▶ [The data]:
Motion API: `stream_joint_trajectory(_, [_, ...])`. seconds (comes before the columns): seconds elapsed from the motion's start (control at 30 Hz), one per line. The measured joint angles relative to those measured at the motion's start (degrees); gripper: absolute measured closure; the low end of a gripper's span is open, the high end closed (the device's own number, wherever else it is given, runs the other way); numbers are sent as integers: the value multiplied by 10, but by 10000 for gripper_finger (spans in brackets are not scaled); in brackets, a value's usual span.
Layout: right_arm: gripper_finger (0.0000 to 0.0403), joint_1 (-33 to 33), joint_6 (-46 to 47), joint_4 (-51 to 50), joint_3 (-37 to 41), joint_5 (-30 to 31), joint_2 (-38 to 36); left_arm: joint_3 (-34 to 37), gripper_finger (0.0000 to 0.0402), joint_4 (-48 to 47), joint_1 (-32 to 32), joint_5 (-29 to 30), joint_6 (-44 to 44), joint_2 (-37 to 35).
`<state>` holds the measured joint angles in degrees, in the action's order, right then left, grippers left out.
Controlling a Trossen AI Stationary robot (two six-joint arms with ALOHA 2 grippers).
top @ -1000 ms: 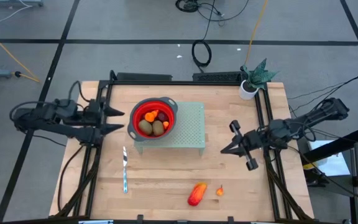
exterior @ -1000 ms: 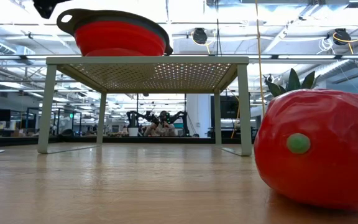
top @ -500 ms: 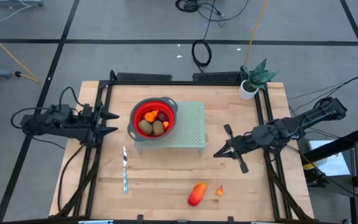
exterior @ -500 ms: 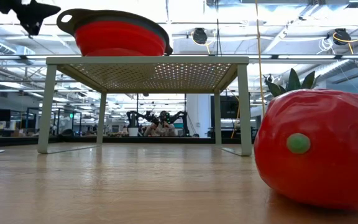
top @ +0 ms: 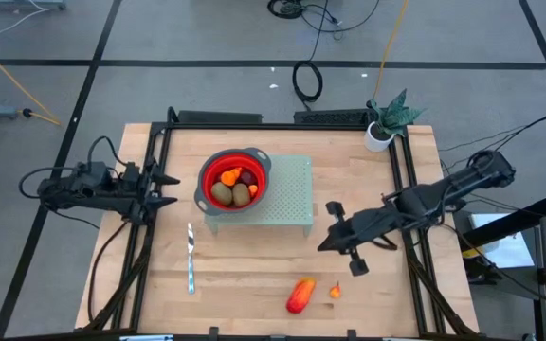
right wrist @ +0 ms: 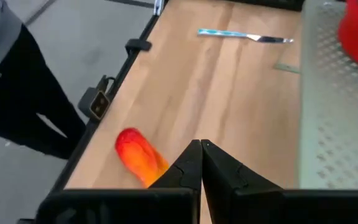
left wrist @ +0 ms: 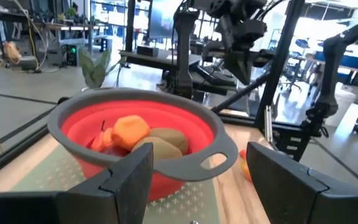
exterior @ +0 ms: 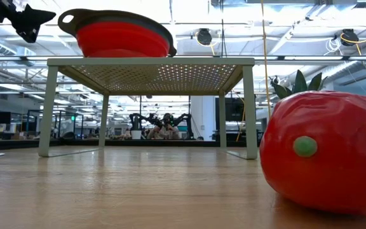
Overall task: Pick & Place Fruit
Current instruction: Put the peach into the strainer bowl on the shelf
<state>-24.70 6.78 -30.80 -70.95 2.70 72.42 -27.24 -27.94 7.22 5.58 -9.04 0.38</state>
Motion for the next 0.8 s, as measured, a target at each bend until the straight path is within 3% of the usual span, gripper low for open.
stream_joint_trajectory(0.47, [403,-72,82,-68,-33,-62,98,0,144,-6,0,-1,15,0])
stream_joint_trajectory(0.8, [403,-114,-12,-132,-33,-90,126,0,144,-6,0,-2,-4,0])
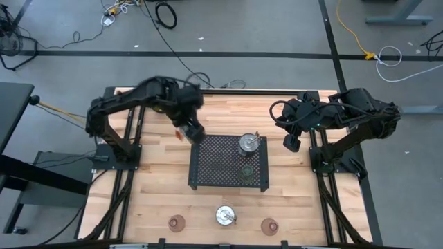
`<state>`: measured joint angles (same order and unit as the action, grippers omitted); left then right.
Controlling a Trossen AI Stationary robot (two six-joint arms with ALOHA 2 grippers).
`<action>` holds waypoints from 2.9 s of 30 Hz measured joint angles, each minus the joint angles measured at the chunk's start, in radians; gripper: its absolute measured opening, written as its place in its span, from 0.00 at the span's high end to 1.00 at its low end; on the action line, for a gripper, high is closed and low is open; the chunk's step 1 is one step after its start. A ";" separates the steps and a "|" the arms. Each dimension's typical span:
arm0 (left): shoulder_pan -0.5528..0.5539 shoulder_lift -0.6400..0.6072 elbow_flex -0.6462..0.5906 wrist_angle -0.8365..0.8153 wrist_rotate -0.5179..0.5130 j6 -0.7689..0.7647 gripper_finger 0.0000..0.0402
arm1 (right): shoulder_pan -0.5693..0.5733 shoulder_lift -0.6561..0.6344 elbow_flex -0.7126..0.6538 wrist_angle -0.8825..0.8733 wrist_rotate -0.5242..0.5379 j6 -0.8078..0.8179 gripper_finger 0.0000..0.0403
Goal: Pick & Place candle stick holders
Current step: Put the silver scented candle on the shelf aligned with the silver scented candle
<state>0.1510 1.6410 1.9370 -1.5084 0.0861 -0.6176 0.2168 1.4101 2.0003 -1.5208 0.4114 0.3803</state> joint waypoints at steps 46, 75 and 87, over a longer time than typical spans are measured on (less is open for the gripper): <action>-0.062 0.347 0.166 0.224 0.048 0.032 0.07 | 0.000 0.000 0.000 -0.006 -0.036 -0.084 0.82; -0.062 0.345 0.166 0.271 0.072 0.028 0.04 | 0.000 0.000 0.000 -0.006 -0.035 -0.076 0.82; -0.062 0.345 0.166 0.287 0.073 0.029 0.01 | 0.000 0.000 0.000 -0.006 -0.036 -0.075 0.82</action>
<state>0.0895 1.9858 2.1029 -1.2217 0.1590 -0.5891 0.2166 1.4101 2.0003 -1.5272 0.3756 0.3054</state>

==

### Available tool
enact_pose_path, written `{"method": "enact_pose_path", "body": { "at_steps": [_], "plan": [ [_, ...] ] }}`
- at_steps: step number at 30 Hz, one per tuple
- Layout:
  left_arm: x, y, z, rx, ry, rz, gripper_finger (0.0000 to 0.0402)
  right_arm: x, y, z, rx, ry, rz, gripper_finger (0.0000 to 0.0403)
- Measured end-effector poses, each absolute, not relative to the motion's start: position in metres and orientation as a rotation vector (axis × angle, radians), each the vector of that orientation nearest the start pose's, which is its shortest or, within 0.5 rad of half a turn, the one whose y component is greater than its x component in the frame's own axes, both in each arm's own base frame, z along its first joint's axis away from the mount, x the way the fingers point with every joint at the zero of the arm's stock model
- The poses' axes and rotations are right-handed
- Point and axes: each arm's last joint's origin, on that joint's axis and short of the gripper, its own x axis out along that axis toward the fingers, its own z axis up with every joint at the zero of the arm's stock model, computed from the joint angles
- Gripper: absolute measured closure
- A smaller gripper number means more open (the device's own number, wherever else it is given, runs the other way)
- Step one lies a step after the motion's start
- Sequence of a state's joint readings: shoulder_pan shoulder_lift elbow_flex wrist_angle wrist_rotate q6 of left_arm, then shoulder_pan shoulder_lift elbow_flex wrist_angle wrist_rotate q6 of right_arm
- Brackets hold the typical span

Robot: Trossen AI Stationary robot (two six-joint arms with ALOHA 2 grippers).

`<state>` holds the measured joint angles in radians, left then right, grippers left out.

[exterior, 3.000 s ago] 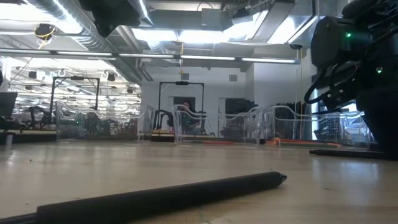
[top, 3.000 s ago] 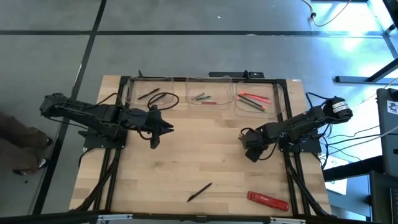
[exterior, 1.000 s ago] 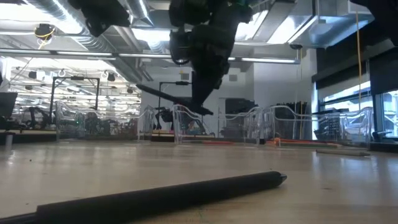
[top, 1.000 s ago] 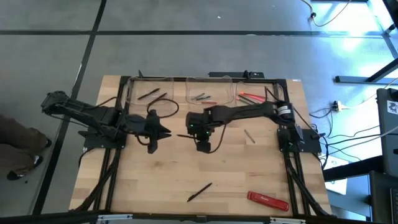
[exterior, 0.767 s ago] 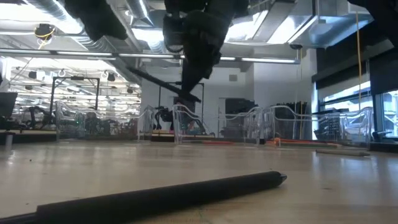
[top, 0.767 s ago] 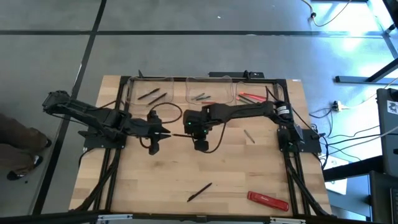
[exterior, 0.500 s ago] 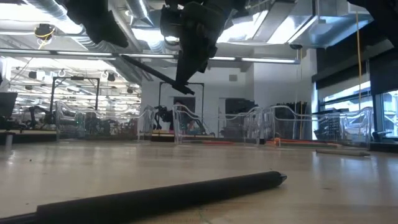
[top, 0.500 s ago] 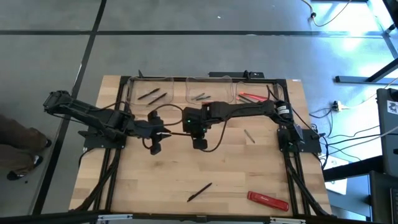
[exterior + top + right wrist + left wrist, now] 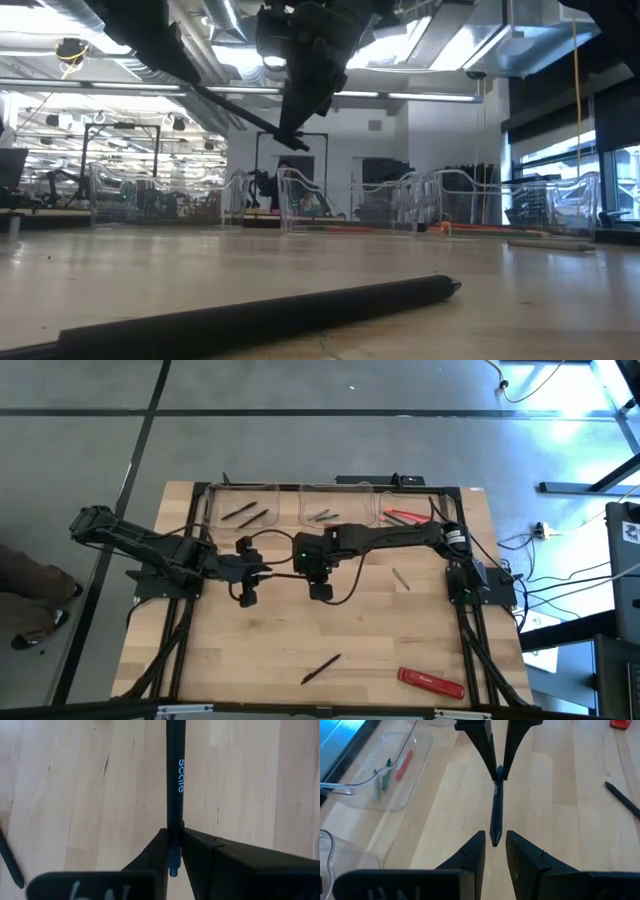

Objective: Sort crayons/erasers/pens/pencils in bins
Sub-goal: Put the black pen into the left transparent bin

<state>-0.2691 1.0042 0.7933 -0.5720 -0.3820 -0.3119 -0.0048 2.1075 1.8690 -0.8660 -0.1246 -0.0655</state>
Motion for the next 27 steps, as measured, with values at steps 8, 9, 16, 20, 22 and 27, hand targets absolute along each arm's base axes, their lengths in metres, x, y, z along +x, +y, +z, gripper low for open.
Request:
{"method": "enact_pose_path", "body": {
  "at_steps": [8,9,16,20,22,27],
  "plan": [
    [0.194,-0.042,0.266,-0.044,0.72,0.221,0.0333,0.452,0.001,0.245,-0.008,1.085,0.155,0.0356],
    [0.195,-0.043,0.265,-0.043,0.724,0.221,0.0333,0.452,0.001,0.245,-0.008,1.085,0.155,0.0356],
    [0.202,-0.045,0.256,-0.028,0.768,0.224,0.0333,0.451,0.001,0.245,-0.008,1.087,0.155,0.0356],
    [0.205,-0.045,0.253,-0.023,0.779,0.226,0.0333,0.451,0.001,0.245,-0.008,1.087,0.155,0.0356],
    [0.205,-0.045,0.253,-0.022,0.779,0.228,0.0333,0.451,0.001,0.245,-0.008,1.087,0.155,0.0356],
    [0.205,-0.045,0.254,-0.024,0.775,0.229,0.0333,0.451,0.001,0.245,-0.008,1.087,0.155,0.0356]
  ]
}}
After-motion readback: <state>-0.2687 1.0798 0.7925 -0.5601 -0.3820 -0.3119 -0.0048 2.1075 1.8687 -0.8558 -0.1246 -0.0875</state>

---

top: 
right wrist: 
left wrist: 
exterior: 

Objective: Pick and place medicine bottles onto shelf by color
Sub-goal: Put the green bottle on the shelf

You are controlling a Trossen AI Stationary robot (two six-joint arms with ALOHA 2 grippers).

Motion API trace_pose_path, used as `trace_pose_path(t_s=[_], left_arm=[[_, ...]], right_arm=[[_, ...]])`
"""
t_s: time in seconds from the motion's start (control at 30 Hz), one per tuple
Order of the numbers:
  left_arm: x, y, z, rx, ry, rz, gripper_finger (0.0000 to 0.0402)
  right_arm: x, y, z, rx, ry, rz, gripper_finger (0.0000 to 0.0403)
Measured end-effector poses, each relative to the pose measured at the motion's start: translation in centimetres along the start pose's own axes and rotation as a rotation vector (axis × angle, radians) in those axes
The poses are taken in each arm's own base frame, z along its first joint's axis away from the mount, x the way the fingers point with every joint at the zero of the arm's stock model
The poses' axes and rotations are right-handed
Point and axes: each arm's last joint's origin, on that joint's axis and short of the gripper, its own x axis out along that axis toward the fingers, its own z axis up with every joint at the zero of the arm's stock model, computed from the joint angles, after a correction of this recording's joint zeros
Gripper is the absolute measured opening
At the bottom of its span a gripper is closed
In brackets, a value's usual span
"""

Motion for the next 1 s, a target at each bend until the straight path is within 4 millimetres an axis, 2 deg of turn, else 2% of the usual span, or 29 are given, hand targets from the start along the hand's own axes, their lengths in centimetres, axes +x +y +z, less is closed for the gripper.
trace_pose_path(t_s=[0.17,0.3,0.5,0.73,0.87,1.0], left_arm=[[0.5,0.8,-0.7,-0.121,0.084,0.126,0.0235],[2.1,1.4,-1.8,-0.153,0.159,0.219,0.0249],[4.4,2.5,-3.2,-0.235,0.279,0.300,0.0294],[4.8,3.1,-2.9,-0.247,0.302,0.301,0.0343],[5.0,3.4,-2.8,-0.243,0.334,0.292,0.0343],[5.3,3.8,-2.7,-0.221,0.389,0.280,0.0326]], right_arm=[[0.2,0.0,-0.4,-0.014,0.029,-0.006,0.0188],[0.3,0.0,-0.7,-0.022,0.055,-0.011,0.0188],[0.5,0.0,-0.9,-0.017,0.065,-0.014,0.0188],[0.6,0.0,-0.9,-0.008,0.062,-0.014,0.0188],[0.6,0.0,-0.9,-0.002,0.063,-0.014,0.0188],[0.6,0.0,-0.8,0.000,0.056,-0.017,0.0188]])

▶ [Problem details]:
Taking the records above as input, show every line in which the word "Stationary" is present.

▶ [Written reply]:
Controlling a Trossen AI Stationary robot (two six-joint arms with ALOHA 2 grippers).
Controlling a Trossen AI Stationary robot (two six-joint arms with ALOHA 2 grippers).
Robot: Trossen AI Stationary robot (two six-joint arms with ALOHA 2 grippers).
You are controlling a Trossen AI Stationary robot (two six-joint arms with ALOHA 2 grippers).

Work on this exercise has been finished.